Australia in Switzerland
Bern and Geneva
Switzerland, Liechtenstein

statement736

Human Rights Council - 30th Regular Session

Panel discussion on the situation of human rights in the Democratic People’s Republic of Korea

21 September 2015

Australia thanks the participants in today’s panel on the situation of human rights in the Democratic People’s Republic of Korea, in particular its focus on the issue of State sanctioned abductions and enforced disappearances.

We extend particular thanks to Mr Koichiro Iizuka and Ms Kwon Eun-kyoung for travelling here today to participate. It is important that we mark that this is the first time that the voices of victims have been heard in this chamber.
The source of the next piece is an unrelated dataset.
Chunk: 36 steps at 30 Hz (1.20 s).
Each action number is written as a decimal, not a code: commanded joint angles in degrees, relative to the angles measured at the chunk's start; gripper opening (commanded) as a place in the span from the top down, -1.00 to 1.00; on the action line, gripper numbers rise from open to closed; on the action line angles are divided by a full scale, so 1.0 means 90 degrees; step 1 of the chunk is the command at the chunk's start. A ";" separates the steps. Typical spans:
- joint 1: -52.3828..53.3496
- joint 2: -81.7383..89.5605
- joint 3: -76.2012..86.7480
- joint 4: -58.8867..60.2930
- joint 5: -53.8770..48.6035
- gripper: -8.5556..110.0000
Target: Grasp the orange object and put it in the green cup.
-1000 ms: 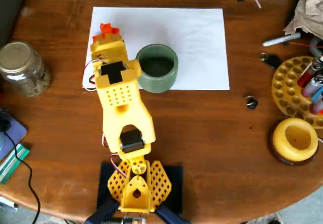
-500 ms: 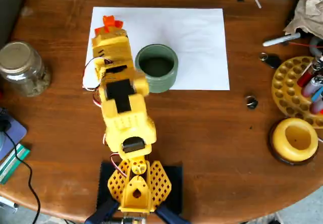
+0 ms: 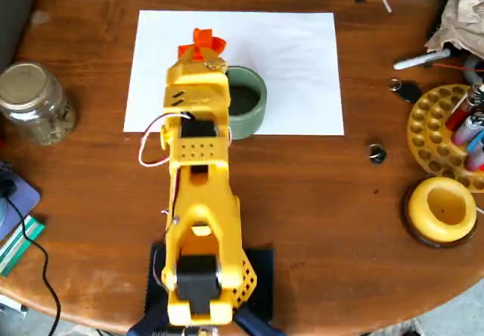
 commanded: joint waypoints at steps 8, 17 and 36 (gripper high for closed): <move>0.0674 0.2031 0.0859 0.0674 -0.0469 0.86; 0.0947 0.3145 0.1748 0.0986 -0.0605 0.86; 0.0898 0.4102 0.1748 0.2529 -0.0635 0.58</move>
The Commission of Inquiry used hundreds of hours of witness testimony to shine a light on the decades of darkness and oppression the DPRK regime has subjected its people to. The Commission extensively documented the impact of songbun, a social system used as a basis to deny people their human rights through the sheer accident of birth to the “wrong” parents.

Witness testimony of torture, rape, forced abortions, sexual violence, and the murder of children in front of their parents was tragic and deeply moving.

We also heard that non-Korean abductees were unable to integrate into social and economic life in the DPRK. They were detained in tightly controlled compounds. They were denied the right to work, precluded from leaving their residences and moving freely in society – a violation of fundamental freedoms.

We would be interested in the panel’s views on how the international community can best engage with the DPRK regime to pragmatically improve the human rights situation on the ground.